I use a 7'9" 3wt. I went with a shorter rod because it also doubles as my primary small stream trout rod where quarters tend to be very tight. I cast #10 poppers on mine all the time! As for handling bigger fish, my PB largemouth on the fly came on that 3wt, 19.5" long. It was a battle, but I won!


----------



## wabi (Jun 14, 2008)

I have a couple 3wt rods, both 7'. A 3wt isn't going to be an outfit for distance casting IMO, so the 7' length isn't really that much of a handicap.

Panfish can be a lot of fun with a 3wt.


----------



## sbreech (Jun 6, 2010)

I usually carry a 2 piece 5' 5wt (very compact) with me when I'm fishing, especially bass fishing. I use it to catch 'gills, which in turn are used to catch bigger bass. I don't know which I enjoy more, catching the 'gills or the bass...


----------



## christianfishn (Apr 23, 2011)

I use a 8' 4wt st.croix imperial for gills in areas isolated for gills and crappie. The rod i use the most is my 8'6" 5 wt imperial because it handles bass well, can easily cast big or little flies, and can launch a fly if i need to. by far its my favorite all around rod.


----------



## jkurtz7 (Jan 17, 2008)

I don't use a rod heavier than a 3wt for panfish, anything heavier is overkill to me. My rod arsenal consists of an Orvis Superfine 7'6" 1wt, Sage TXL 7'10" 2wt, Matrix 6'6" 2wt, Lamiglas 7' 3wt, Orvis Superfine 7'6" 3wt, and a Batson RX7 9' 3wt. 

The Orvis 1wt, and the Sage 2wt will get 99% of the action this year.


----------



## Guest (Apr 23, 2011)

man, you guys are putting ideas in my head and now you're making me buy more things that i don't need and my wife is gonna be really mad at all of you ...........lol


----------



## sbreech (Jun 6, 2010)

rapman said:


> man, you guys are putting ideas in my head and now you're making me buy more things that i don't need and my wife is gonna be really mad at all of you ...........lol


Just trying to fuel the economy for the better good of all Americans.


----------



## sbreech (Jun 6, 2010)

I'm considering picking up a 2wt rod very soon. I've been in contact with LaCrosse Rods and will be picking up the 7' 2wt 2pc IM8 rod for about 70 bucks.

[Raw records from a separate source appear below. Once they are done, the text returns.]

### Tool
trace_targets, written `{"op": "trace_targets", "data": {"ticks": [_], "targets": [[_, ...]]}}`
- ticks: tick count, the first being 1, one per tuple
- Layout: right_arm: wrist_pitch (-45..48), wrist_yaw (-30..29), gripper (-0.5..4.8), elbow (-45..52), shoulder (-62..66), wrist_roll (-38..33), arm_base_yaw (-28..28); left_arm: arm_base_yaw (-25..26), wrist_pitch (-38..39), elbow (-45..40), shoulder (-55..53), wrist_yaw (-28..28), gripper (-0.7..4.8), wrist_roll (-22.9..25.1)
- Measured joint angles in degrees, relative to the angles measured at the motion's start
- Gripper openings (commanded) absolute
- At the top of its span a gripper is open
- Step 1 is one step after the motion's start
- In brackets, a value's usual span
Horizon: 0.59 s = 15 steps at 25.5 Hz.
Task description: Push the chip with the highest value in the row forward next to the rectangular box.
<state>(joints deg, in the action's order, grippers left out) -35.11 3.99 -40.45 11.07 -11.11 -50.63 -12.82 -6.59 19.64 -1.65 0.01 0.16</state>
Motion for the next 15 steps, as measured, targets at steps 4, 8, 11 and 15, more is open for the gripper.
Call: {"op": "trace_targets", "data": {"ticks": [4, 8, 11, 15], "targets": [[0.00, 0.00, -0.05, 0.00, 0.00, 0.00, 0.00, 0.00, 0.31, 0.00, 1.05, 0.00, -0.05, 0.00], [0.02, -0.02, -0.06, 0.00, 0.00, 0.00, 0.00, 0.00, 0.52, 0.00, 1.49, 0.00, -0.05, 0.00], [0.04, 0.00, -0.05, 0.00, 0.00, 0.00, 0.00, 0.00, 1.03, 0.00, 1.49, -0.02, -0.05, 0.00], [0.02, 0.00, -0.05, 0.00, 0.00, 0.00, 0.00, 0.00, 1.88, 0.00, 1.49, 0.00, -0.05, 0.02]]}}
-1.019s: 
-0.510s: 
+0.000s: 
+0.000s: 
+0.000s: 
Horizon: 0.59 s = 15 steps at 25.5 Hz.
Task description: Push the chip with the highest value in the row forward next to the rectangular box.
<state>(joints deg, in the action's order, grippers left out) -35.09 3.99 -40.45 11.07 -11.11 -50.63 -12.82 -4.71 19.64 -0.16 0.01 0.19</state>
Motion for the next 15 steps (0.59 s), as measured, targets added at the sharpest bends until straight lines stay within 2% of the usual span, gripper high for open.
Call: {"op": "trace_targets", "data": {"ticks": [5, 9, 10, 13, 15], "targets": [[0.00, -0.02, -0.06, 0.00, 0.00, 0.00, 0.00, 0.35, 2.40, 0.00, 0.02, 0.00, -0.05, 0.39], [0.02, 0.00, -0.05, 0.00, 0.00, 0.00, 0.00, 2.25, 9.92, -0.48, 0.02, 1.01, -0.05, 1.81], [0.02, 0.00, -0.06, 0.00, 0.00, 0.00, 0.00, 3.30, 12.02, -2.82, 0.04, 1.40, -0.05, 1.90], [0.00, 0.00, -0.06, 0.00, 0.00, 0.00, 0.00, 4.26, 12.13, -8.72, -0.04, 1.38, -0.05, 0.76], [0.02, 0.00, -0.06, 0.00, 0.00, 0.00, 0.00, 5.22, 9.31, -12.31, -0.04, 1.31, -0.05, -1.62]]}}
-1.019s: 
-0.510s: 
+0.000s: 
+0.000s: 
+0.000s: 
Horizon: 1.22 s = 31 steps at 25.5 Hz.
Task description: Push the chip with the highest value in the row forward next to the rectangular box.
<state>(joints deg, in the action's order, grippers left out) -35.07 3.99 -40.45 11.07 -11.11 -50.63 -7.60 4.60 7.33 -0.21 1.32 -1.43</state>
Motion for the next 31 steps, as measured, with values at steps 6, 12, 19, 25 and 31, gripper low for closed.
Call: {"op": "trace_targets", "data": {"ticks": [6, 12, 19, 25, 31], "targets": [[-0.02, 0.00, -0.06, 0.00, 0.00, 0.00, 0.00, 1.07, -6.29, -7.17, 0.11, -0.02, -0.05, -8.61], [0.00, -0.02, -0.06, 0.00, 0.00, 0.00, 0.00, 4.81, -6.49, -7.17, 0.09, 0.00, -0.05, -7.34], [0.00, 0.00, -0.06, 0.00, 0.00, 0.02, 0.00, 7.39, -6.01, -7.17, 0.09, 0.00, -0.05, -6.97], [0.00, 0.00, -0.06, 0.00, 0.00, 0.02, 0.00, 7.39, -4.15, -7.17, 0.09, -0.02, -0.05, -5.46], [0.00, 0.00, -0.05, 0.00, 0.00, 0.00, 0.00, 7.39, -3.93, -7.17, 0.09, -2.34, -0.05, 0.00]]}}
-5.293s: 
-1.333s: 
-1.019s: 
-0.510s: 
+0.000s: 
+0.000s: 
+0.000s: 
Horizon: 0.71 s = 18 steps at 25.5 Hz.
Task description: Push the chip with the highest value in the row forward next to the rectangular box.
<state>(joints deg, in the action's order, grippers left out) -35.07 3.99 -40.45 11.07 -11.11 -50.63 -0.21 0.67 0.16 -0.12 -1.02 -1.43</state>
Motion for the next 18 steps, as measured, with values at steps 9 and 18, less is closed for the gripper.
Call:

http://lacrossecustomrods.com/montanaweb.htm


----------



## ohiotuber (Apr 15, 2004)

I fish 4 rods for panfish....
6'6" 2wt, 8' 3wt, & 8' 4wt & also my 1941 vintage South Bend bamboo. The 3wt is my "go to" rod. The 3 & 4wts are both 2 pc St Croix Legend Ultras (both pre IPC) & both great wind rods, quite a bit faster than the currently marketed LUs.
You're going to really enjoy 'gill fishing with that 2wt! It is a huge difference from a 5....you're sunk now!
Please post some reports & pics.
Mike


----------



## ARReflections (Jan 7, 2011)

ohiotuber said:


> I fish 4 rods for panfish....
> 6'6" 2wt, 8' 3wt, & 8' 4wt & also my 1941 vintage South Bend bamboo. The 3wt is my "go to" rod. The 3 & 4wts are both 2 pc St Croix Legend Ultras (both pre IPC) & both great wind rods, quite a bit faster than the currently marketed LUs.
> You're going to really enjoy 'gill fishing with that 2wt! It is a huge difference from a 5....you're sunk now!
> Please post some reports & pics.
> Mike


What weight and length is the South Bend? Also what reel do you use with it? I recently got a South Bend, not in the weight range you are giving, but found it is just too tip heavy that my current reels are a no go.


----------



## Shortdrift (Apr 5, 2004)

I have a 7'-6" 4wt that I had custom made back in 1971. I like it for panfish and know that I have enough rod for large bass and the occasional carp.


----------



## ohiotuber (Apr 15, 2004)

ARReflections said:


> What weight and length is the South Bend? Also what reel do you use with it? I recently got a South Bend, not in the weight range you are giving, but found it is just too tip heavy that my current reels are a no go.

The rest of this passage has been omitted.